= What is required =
Line by line, transcribe the material shown below exactly.

= Given information =
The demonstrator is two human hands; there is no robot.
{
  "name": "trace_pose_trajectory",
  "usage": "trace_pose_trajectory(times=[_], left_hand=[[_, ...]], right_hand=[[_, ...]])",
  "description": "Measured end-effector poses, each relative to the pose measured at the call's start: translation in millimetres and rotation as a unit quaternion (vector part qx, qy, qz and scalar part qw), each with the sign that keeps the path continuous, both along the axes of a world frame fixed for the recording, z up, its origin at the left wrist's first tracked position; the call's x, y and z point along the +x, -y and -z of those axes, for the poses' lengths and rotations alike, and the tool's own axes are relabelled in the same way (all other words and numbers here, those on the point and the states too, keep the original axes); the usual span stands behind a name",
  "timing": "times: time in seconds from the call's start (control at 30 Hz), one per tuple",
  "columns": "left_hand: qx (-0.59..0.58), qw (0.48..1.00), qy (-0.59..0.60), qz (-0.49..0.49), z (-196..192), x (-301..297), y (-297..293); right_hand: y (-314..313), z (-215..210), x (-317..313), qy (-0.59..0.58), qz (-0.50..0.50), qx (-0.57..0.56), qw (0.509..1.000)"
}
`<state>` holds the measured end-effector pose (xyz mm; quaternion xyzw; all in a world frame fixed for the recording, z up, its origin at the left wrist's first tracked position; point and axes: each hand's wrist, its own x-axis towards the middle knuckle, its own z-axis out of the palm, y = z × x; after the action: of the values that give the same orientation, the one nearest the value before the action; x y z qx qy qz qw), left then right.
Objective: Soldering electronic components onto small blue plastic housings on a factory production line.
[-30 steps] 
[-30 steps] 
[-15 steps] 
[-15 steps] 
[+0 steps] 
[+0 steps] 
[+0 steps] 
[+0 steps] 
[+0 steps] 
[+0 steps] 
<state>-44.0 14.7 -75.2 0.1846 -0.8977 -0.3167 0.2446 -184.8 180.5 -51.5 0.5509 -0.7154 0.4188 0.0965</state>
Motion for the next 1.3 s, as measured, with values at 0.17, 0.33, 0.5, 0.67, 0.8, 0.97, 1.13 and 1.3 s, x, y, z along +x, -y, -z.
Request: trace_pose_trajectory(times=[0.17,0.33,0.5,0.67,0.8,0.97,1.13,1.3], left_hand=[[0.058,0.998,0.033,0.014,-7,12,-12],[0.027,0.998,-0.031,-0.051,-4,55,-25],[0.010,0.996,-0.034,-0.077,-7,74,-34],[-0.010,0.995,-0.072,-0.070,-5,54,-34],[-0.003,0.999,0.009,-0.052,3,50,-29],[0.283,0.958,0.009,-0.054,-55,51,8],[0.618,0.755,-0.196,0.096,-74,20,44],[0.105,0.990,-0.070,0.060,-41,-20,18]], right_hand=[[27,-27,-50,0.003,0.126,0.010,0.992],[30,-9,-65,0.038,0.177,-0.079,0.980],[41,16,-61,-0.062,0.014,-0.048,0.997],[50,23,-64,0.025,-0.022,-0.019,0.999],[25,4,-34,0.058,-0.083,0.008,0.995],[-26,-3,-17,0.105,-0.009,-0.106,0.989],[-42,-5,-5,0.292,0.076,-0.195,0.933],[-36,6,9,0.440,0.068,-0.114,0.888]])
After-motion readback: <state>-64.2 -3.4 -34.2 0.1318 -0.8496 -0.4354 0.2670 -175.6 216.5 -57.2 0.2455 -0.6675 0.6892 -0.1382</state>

= Output for this task =
The demonstrator is two human hands; there is no robot.
{
  "name": "trace_pose_trajectory",
  "usage": "trace_pose_trajectory(times=[_], left_hand=[[_, ...]], right_hand=[[_, ...]])",
  "description": "Measured end-effector poses, each relative to the pose measured at the call's start: translation in millimetres and rotation as a unit quaternion (vector part qx, qy, qz and scalar part qw), each with the sign that keeps the path continuous, both along the axes of a world frame fixed for the recording, z up, its origin at the left wrist's first tracked position; the call's x, y and z point along the +x, -y and -z of those axes, for the poses' lengths and rotations alike, and the tool's own axes are relabelled in the same way (all other words and numbers here, those on the point and the states too, keep the original axes); the usual span stands behind a name",
  "timing": "times: time in seconds from the call's start (control at 30 Hz), one per tuple",
  "columns": "left_hand: qx (-0.59..0.58), qw (0.48..1.00), qy (-0.59..0.60), qz (-0.49..0.49), z (-196..192), x (-301..297), y (-297..293); right_hand: y (-314..313), z (-215..210), x (-317..313), qy (-0.59..0.58), qz (-0.50..0.50), qx (-0.57..0.56), qw (0.509..1.000)"
}
`<state>` holds the measured end-effector pose (xyz mm; quaternion xyzw; all in a world frame fixed for the recording, z up, its origin at the left wrist's first tracked position; point and axes: each hand's wrist, its own x-axis towards the middle knuckle, its own z-axis out of the palm, y = z × x; after the action: of the values that give the same orientation, the one nearest the value before the action; x y z qx qy qz qw), left then right.
Objective: Soldering electronic components onto small blue plastic housings on a factory production line.
[-30 steps] 
[-30 steps] 
[-15 steps] 
[-15 steps] 
[+0 steps] 
[+0 steps] 
[+0 steps] 
[+0 steps] 
[+0 steps] 
[+0 steps] 
<state>-44.0 14.7 -75.2 0.1846 -0.8977 -0.3167 0.2446 -184.8 180.5 -51.5 0.5509 -0.7154 0.4188 0.0965</state>
Motion for the next 1.3 s, as measured, with values at 0.17, 0.33, 0.5, 0.67, 0.8, 0.97, 1.13 and 1.3 s, x, y, z along +x, -y, -z.
Request: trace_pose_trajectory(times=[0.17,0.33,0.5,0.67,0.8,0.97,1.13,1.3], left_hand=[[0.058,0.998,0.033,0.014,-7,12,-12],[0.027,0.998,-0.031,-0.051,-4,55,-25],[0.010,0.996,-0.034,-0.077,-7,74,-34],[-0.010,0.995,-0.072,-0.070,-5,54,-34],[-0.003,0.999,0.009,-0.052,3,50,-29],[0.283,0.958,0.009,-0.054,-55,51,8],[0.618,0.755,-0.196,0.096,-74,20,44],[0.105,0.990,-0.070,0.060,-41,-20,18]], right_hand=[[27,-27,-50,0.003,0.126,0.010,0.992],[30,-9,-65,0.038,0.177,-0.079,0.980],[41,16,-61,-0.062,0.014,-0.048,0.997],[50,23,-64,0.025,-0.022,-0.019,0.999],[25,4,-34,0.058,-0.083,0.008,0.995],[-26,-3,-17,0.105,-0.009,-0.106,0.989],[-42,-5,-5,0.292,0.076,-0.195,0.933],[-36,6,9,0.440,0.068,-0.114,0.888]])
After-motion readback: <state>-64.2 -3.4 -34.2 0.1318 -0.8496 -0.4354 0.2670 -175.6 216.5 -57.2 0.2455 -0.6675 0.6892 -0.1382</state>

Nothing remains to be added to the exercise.